Lo que ha ocurrido en Siria, además de muchas otras cosas, ha permitido observar la capacidad estatal de los países que influyen y dirigen los acontecimientos en Siria, que tienen relaciones con las distintas partes en conflicto y que las apoyan. Mientras Rusia e Irán han perdido, la posición de Estados Unidos e Israel se ha fortalecido considerablemente.
En cuanto a las ganancias y pérdidas de Turquía, existen opiniones muy diversas al respecto.
¿Ha ganado Turquía? Si es así, ¿qué ha ganado? ¿O acaso está en el bando de los perdedores?
Para poder responder a estas preguntas con claridad, primero es necesario observar tres cosas.
La primera es ver que la organización terrorista PKK-PYD-YPG ha sido completamente neutralizada; la segunda, que los refugiados sirios bajo estatus de protección temporal en nuestro país han regresado a sus hogares; y la tercera, que Siria ha podido preservar su integridad territorial.
Hay más. También es imprescindible estar seguros de que no habrá más ataques terroristas ni migraciones masivas provenientes de Siria hacia Turquía.
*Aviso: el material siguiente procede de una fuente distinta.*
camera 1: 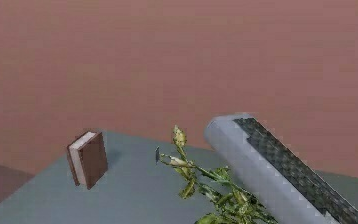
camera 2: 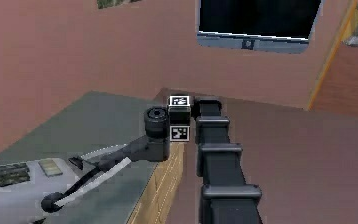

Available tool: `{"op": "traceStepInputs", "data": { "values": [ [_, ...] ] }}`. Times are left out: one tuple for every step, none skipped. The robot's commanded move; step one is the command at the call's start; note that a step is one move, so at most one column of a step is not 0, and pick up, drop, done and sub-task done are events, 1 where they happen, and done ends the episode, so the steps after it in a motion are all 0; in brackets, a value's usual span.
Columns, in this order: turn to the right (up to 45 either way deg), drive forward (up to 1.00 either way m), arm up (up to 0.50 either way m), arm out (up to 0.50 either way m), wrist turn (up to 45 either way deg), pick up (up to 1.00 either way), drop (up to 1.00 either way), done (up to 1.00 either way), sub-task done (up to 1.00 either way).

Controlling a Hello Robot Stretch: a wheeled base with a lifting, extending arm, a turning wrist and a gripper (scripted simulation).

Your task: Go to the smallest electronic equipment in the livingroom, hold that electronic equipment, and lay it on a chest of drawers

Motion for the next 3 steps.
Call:
{"op": "traceStepInputs", "data": {
  "values": [
    [0.0, 0.0, 0.0, 0.0, 0.0, 0.0, 1.0, 0.0, 0.0],
    [0.0, 0.0, 0.04, 0.0, 0.0, 0.0, 0.0, 0.0, 0.0],
    [0.0, 0.0, 0.0, -0.08, 0.0, 0.0, 0.0, 0.0, 0.0]
  ]
}}
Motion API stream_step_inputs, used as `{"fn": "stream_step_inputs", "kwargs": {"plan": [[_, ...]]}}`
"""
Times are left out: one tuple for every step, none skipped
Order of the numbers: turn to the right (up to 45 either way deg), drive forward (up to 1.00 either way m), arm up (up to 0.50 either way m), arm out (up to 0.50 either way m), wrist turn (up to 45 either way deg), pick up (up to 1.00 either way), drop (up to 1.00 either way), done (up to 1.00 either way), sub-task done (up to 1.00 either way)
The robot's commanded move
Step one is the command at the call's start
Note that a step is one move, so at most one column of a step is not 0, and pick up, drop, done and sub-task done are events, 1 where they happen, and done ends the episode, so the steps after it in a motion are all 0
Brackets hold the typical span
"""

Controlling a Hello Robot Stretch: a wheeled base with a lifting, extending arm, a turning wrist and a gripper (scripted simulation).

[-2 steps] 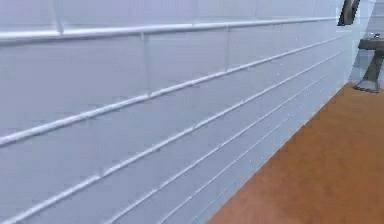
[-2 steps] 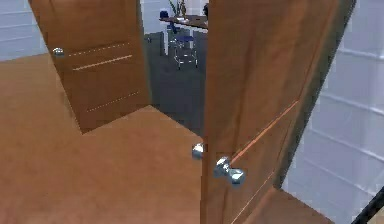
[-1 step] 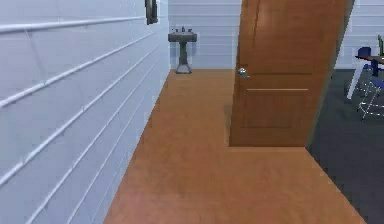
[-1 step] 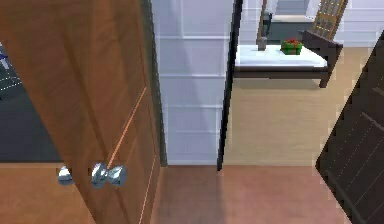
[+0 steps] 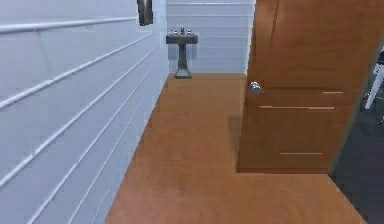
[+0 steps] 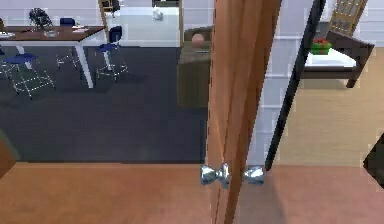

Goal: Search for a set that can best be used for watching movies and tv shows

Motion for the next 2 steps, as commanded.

Por lo tanto, es un error hacer declaraciones grandilocuentes y ambiciosas, o emitir juicios definitivos y tajantes. Quienes hacen esto están jugando con la política interna.
Se observa que el gobierno, que no pudo proteger la Tumba de Suleyman Shah —territorio turco en Siria— y que intenta enviar mensajes internos nombrando gobernadores de distrito y decanos de facultades en Siria, no ha podido impedir que Israel amplíe su ocupación en territorio sirio, a pesar de tantas palabras contra Israel. También se sabe que el HTS, al que Turquía reconoció como organización terrorista en 2018 pero al que últimamente ha empezado a llamar opositor o yihadista, no ha lanzado ni una sola piedra contra los objetivos de Estados Unidos e Israel, que son ocupantes en territorio sirio. Tampoco está claro hasta qué punto la postura que adopte el HTS contra la organización terrorista PKK-PYD-YPG satisfará a Turquía. No olvidemos que el líder del HTS intenta parecer muy moderado en las entrevistas que concede a los medios occidentales, especialmente a los estadounidenses.
La brecha entre el discurso y la realidad no es nueva en la política exterior de nuestro país. Hay muchos ejemplos. Especialmente, las palabras de Turgut Özal antes de la crisis del Golfo, cuando prácticamente se esforzaba por entrar en la guerra junto a Estados Unidos, permanecen en la memoria: "Daremos uno y recibiremos tres".
Este estilo no fue tomado en serio ni resultó efectivo. Al contrario, erosionó la reputación, el respeto y la capacidad de disuasión existentes. Nuestros interlocutores en Occidente, sabiendo que estas palabras estaban dirigidas totalmente al público interno, nunca les dieron importancia, no se sintieron aludidos y las ignoraron. Esta situación ha provocado que la diplomacia turca sea vista, en palabras de los extranjeros, como una "diplomacia sin dientes" (diplomacy without teeth), es decir, una diplomacia sin sanciones y sin fuerza. Es negativo que se forme tal impresión, idea o percepción sobre un Estado.
Por eso, en política exterior no es importante hablar mucho, hablar fuera de lugar, hablar en voz alta o gritar; lo importante es hacer sentir, pensar y demostrar a los interlocutores, a los adversarios, a los aliados y al mundo que uno tiene el poder de poner en práctica sus palabras. La determinación, la coherencia, el respeto, la reputación y la disuasión se logran de esta manera.